## Task details
Write out every line from the listing below where the string "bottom" is found.

..........

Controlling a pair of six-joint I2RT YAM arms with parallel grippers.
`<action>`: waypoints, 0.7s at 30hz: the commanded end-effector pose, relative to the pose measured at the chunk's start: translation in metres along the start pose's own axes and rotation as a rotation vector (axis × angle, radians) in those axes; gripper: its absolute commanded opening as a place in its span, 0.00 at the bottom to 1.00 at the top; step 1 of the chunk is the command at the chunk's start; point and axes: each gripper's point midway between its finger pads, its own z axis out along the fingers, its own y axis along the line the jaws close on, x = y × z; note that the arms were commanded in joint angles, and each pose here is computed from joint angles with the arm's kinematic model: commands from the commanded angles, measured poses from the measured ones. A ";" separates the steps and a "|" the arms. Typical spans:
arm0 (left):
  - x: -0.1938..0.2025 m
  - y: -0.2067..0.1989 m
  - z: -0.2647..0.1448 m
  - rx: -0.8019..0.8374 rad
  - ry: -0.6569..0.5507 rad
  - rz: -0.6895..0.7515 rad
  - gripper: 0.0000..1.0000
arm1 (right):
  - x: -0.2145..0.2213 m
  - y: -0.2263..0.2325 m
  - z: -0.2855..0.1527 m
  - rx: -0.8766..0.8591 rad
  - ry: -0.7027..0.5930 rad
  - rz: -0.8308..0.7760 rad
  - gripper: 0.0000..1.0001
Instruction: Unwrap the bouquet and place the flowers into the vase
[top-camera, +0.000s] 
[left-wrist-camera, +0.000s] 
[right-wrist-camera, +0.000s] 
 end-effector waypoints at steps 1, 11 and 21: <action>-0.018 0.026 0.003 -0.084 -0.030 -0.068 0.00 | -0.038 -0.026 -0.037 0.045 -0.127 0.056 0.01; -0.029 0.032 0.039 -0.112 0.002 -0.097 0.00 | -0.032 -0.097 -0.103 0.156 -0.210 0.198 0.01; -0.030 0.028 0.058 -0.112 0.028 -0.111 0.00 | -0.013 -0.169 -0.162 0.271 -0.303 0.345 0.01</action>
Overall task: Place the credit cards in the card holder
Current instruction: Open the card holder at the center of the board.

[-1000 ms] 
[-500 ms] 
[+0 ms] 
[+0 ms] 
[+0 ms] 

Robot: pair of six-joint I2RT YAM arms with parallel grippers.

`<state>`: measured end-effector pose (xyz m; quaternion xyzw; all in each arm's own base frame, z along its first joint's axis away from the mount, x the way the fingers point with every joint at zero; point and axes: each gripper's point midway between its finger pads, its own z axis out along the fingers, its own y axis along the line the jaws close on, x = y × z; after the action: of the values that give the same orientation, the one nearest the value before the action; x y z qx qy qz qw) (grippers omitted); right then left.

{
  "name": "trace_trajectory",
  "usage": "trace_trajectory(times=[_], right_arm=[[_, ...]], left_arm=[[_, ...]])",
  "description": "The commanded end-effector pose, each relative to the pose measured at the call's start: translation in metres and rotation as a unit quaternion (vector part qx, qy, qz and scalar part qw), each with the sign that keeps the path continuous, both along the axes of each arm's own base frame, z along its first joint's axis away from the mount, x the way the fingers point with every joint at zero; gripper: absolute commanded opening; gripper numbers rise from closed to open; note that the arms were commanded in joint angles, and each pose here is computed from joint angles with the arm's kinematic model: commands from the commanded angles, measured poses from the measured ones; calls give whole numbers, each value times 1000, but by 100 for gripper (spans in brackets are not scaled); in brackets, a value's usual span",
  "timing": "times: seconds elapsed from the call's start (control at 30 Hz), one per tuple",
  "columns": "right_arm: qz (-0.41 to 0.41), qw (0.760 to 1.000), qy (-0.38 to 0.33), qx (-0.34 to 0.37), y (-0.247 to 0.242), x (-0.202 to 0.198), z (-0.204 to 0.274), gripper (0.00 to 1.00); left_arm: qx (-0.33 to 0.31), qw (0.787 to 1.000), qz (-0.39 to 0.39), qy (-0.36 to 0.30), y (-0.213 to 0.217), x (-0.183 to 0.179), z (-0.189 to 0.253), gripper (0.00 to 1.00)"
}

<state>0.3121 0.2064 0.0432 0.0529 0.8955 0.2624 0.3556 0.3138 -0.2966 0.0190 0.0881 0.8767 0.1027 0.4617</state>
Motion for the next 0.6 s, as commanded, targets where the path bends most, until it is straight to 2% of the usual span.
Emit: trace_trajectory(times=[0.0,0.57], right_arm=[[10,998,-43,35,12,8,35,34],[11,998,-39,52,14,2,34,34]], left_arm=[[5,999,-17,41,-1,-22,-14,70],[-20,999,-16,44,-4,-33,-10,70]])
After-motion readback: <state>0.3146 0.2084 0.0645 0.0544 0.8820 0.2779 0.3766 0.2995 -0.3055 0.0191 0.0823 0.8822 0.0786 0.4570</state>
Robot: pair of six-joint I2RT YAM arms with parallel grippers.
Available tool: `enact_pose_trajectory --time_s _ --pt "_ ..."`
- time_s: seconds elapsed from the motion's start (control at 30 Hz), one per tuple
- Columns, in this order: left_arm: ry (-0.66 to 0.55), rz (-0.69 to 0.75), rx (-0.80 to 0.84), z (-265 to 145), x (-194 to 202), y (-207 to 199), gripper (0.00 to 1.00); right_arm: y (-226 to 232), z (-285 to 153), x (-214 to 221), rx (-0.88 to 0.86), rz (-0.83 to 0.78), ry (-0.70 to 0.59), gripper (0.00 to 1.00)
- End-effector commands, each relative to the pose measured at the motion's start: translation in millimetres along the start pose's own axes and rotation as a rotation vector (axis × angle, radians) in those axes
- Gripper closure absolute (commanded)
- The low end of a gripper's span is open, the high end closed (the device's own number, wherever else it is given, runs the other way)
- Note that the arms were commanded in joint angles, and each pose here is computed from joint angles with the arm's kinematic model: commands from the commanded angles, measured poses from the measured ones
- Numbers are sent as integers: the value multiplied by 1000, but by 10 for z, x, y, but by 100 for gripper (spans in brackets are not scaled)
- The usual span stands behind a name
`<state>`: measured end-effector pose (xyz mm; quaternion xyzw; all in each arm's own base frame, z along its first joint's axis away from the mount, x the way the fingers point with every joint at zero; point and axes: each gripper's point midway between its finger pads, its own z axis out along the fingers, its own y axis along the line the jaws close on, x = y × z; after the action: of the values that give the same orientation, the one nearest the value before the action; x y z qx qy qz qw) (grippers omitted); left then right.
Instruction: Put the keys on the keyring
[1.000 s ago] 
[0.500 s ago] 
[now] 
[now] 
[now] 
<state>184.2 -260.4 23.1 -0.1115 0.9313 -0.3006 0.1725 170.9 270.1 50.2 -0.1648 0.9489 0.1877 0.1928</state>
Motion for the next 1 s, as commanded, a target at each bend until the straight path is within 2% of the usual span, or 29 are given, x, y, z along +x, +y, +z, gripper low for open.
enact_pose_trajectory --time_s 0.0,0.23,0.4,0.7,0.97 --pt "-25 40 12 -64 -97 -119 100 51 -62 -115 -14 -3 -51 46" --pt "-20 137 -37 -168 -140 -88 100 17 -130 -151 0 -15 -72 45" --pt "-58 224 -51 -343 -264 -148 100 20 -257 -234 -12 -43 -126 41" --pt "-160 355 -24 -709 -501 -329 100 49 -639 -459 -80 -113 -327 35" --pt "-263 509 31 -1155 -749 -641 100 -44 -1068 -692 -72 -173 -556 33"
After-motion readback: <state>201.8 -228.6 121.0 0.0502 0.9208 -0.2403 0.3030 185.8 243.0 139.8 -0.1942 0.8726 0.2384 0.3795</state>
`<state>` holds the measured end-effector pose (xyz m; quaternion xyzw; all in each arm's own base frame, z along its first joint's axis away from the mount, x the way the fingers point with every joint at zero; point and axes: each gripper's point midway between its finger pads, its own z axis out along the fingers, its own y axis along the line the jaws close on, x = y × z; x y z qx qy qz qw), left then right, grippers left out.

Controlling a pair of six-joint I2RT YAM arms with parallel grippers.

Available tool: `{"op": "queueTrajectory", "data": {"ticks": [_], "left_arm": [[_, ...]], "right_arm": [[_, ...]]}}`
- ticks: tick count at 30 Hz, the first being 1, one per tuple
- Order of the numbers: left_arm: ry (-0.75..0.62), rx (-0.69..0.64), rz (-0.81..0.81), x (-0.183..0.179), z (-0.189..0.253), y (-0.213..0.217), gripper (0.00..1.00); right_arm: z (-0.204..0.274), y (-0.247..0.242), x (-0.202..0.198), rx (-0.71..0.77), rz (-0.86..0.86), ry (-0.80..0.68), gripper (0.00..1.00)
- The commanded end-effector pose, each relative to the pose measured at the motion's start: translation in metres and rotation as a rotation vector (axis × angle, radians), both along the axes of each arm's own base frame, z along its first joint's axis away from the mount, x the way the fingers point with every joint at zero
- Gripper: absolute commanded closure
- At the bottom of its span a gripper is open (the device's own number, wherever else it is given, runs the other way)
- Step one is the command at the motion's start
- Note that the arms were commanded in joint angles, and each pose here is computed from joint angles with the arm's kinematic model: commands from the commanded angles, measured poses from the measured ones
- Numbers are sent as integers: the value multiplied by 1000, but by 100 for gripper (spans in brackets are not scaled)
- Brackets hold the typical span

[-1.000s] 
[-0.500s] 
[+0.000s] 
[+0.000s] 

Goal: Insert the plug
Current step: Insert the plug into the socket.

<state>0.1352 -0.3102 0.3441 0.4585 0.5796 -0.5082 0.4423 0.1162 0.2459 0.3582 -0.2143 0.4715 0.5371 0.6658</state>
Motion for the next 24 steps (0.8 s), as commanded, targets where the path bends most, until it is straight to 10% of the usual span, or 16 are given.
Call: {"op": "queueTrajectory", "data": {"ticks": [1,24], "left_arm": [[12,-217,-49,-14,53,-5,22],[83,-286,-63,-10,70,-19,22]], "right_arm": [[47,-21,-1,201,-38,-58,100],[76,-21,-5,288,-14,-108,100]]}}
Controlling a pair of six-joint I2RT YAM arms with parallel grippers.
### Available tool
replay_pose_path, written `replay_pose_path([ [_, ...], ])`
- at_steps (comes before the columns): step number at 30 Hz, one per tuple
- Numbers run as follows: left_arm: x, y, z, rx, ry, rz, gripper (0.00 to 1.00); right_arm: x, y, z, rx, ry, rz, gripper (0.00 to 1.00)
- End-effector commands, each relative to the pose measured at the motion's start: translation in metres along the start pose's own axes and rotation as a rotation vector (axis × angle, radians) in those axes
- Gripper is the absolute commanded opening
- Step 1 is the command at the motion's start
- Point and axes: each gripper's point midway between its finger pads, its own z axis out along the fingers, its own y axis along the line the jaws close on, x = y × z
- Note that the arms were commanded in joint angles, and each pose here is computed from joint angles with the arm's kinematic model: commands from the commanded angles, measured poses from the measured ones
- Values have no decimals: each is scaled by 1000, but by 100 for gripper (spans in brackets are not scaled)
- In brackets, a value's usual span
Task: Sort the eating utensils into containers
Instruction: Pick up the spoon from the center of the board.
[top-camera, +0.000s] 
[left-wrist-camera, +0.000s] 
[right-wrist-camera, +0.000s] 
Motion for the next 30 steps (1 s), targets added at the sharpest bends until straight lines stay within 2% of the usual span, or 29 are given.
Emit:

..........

## Response to this exercise
`<action>`: waypoints, 0.7s at 30hz: the commanded end-effector pose, relative to the pose measured at the chunk's start: translation in metres along the start pose's own axes and rotation as a rotation vector (axis × angle, radians) in those axes; gripper: its absolute commanded opening as a place in its span, 0.00 at the bottom to 1.00 at the top; step 1 of the chunk is the command at the chunk's start; point and axes: each gripper's point midway between its finger pads, its own z axis out along the fingers, its own y axis along the line the jaws close on, x = y × z; note that the arms were commanded in joint angles, and each pose here is computed from joint angles with the arm's kinematic model: commands from the commanded angles, measured poses from the measured ones. A ";" separates the steps and a "|" the arms. Typical spans:
- At the bottom of its span a gripper is open (the device's own number, wherever else it is given, runs the other way)

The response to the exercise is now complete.